In the 27% income tax bracket, tax on $1000 is $270. Tax on $700 is $199. You save $71. If you sell $10,000 in a year, the tax saved is $710 in our example.

This is where the all-important receipt comes in. EVERY single business expenses must be backed up with a receipt. No receipt, no deduction. While you do not submit your receipts with your tax return you are legally obligated to keep your receipts for 7 years. If you are audited you must produce receipts backing up every expense claimed.

A lot of people misplace receipts for small amounts and then think, well, it was only $5, no big deal. You’d be surprised how those small amounts add up. If you don’t keep that $5 receipt 4 times a month, that’s $20 a month of expenses you are missing. That’s $240 in a year, at the 27% tax rate that’s $65 extra income tax you will pay. No matter how small the amount, keep that receipt.

For those who are collecting HST/GST/PST (depending on the province) your receipts have another purpose. Every cent you spend in HST/GST/PST is refundable. Again, no receipt, no refund. You’ll be amazed how fast the amount of tax you pay adds up. If I spend $5,000 in expenses in a year then in Ontario my HST paid is $650. I want that back.

Keeping the receipt is the first step. Entering the amounts into a system is the second step. In a small or part-time business it is not cost effective to pay someone to do your bookkeeping. A simple spreadsheet is all you need to track your own expenses. Break your receipts into meaningful categories and simply enter the receipt amounts. When it comes to filing your tax returns it is definitely better to have a professional accountant complete yours. Personally I would rather focus on making jewelry than on learning the ins and outs of tax laws. An accountant will charge less if you have already input all your receipts and can just hand them the numbers.

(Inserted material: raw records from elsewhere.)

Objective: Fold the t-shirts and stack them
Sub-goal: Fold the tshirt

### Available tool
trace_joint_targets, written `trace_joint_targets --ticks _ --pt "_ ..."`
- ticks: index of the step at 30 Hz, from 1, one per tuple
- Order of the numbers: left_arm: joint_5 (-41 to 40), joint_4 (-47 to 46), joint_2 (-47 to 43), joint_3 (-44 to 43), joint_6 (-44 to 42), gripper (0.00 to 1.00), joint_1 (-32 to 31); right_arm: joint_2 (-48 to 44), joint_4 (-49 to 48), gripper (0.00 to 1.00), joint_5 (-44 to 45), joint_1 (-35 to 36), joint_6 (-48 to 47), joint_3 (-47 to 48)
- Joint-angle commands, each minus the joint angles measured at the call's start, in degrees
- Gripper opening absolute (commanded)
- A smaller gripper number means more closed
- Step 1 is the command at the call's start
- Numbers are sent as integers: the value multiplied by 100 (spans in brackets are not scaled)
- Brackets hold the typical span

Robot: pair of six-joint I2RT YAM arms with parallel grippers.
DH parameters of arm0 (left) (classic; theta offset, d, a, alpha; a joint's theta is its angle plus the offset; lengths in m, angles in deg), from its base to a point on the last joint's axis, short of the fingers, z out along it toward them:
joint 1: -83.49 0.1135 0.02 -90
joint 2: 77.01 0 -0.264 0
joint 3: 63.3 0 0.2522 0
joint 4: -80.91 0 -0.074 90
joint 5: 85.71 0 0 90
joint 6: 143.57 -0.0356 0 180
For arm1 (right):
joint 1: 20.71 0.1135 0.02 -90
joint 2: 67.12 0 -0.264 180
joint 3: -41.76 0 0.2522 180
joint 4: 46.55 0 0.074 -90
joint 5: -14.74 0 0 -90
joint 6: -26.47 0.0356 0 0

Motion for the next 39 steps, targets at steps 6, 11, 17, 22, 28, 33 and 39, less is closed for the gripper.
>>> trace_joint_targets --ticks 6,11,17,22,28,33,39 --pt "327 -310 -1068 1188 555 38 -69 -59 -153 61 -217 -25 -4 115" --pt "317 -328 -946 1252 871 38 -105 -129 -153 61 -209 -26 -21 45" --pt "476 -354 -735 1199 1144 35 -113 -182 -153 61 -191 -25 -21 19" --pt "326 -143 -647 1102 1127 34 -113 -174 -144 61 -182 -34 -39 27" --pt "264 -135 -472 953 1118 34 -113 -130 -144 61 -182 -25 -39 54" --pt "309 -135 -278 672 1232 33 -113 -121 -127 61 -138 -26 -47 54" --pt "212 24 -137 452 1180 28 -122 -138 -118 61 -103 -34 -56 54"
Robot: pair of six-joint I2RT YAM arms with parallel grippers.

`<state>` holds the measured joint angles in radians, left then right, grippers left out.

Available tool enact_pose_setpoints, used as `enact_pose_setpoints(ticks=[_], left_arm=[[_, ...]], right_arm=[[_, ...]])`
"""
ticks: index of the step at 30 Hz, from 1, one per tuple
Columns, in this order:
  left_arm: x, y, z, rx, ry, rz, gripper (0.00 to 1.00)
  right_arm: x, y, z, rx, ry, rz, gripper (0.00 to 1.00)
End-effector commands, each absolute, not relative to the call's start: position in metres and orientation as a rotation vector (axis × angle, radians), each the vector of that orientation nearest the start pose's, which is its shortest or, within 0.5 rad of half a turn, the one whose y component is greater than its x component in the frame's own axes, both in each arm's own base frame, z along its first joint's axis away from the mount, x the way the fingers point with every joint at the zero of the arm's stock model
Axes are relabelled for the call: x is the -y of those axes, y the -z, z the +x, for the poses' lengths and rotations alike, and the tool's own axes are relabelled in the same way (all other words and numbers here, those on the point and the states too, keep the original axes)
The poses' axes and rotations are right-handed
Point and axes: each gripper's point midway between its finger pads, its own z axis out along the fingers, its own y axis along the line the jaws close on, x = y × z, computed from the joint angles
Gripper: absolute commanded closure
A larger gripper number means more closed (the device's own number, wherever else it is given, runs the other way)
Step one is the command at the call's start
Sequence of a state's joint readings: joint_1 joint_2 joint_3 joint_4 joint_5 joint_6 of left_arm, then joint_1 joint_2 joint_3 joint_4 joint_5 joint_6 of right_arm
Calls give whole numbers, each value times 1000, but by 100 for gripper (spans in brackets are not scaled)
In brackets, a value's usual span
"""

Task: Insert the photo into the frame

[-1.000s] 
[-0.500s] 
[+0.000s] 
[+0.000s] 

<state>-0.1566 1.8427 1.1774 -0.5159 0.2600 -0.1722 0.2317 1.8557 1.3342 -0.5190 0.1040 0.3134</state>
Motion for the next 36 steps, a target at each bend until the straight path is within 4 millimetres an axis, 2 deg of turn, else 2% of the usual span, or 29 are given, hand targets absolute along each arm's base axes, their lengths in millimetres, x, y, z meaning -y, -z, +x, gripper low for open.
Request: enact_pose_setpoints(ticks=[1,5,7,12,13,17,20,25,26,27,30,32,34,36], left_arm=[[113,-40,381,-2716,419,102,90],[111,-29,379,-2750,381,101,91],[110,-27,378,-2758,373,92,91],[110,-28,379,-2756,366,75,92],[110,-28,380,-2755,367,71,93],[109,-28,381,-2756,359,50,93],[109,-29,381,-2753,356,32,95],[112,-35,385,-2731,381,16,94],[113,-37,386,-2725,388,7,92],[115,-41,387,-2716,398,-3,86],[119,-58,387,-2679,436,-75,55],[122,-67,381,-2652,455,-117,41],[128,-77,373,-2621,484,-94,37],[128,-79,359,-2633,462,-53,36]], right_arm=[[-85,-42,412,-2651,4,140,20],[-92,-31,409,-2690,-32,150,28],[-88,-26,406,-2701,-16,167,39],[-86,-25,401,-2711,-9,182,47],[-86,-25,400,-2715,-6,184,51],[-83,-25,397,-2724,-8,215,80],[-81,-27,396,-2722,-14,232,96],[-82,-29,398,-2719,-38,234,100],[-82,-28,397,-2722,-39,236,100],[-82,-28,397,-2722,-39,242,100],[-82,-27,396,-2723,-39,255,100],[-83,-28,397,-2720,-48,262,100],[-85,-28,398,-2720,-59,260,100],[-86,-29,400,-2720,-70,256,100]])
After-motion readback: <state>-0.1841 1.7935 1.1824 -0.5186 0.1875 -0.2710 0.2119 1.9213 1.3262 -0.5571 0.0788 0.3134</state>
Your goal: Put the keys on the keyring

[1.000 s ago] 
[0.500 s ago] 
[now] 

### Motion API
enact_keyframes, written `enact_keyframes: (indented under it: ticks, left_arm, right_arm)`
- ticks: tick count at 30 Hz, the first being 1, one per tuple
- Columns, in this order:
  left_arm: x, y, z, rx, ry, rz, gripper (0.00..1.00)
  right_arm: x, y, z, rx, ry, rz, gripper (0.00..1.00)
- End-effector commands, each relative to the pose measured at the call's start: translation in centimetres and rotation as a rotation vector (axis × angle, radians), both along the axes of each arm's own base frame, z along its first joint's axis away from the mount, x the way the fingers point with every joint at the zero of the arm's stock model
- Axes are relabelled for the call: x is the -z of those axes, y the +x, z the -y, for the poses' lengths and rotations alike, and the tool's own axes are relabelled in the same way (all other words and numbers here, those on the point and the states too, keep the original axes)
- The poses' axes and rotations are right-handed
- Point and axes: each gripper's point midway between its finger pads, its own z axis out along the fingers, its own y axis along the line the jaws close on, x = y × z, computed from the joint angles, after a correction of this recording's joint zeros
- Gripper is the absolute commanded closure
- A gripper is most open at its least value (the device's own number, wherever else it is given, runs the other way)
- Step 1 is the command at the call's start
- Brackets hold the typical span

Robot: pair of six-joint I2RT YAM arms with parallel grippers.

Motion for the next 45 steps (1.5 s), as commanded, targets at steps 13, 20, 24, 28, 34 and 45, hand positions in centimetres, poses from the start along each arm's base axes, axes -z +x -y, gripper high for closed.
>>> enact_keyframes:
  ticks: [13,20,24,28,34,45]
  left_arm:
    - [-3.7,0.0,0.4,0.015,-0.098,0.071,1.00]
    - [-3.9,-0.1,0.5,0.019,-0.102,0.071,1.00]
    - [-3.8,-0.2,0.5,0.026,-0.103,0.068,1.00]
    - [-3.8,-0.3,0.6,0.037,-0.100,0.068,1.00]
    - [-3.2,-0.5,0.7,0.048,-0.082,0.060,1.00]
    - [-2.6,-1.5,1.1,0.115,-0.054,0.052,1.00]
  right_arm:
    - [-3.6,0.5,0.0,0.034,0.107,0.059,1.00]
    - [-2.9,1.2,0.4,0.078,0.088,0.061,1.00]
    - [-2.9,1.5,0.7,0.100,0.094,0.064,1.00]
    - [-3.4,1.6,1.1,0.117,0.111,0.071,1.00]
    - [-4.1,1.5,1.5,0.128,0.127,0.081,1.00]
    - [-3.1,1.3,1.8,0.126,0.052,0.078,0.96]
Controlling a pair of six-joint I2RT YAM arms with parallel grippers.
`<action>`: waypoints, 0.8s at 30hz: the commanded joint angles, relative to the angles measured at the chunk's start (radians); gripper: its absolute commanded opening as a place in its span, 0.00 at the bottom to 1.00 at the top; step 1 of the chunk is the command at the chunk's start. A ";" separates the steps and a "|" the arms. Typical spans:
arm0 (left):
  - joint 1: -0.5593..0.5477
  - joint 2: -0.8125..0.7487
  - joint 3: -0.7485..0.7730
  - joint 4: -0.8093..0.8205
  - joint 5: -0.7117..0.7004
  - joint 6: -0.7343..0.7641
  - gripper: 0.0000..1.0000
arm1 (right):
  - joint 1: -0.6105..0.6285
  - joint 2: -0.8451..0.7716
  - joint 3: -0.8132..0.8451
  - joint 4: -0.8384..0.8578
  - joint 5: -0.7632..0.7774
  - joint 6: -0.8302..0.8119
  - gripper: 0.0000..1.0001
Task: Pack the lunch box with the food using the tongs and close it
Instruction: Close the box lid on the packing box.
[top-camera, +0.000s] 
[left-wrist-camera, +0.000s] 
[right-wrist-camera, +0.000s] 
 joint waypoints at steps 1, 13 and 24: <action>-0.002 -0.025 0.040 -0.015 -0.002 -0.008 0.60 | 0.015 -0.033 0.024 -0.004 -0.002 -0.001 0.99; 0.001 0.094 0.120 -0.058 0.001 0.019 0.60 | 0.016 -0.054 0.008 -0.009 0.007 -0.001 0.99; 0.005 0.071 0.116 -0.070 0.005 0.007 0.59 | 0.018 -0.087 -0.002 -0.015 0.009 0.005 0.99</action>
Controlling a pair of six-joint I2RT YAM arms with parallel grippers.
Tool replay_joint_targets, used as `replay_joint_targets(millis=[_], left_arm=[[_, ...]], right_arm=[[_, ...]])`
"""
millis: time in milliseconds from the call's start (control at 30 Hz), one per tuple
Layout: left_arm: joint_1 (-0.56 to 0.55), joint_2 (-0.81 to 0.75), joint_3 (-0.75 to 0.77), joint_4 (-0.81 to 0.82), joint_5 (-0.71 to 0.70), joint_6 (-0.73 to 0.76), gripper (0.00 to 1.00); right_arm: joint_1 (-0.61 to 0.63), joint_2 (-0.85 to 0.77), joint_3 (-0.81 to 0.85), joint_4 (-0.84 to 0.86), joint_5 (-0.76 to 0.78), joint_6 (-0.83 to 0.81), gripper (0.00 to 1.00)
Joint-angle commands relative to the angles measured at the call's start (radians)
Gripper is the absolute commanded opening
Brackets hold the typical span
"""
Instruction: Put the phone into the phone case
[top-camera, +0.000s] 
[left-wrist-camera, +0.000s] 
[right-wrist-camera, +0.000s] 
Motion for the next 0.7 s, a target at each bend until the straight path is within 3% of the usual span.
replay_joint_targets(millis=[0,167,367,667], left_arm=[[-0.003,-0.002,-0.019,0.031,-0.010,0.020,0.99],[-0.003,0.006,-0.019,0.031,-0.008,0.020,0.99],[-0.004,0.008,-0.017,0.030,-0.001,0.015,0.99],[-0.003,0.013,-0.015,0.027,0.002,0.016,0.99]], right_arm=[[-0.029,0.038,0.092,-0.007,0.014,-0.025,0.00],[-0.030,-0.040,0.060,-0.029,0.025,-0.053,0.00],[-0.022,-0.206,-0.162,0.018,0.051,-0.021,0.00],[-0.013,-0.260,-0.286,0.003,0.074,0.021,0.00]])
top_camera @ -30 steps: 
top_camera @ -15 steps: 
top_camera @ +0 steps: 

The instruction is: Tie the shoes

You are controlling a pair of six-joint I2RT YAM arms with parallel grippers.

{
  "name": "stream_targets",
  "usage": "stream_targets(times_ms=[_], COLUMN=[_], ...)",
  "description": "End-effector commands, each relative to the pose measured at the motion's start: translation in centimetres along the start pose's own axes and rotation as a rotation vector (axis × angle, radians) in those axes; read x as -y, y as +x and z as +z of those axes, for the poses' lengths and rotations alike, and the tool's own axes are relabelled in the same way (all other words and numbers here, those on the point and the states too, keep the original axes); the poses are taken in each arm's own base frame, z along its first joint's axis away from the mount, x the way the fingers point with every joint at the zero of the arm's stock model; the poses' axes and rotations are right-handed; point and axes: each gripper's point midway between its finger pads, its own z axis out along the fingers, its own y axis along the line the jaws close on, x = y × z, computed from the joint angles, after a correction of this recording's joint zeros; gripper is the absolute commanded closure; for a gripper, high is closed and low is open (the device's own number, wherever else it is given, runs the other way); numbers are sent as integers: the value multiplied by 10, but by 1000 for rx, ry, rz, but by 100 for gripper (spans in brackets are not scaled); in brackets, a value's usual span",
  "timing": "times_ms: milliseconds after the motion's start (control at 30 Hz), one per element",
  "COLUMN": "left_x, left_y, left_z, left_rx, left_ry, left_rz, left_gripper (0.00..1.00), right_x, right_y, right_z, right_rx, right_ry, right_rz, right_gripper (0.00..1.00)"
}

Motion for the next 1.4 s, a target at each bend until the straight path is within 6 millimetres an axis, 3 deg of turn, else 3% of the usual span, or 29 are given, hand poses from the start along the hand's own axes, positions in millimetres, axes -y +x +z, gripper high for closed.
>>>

I recommend tracking your expenses monthly. It’s much easier to remember what you spent 2 weeks ago rather than 10 months ago. And if you have misplaced any receipts you won’t find them in a years time. My process is simple. I have a manila envelope on my desk and I put all my receipts in there. Weekly I dig through my wallet and purse looking for stray receipts. Once a month I sit down and print out any electronic receipts (such as phone bills). Then I break my receipts down into categories and enter them on an Excel spreadsheet. Once a receipt is entered I put a checkmark on it and stick it in another envelope. That envelope goes into a box for storage. Voila!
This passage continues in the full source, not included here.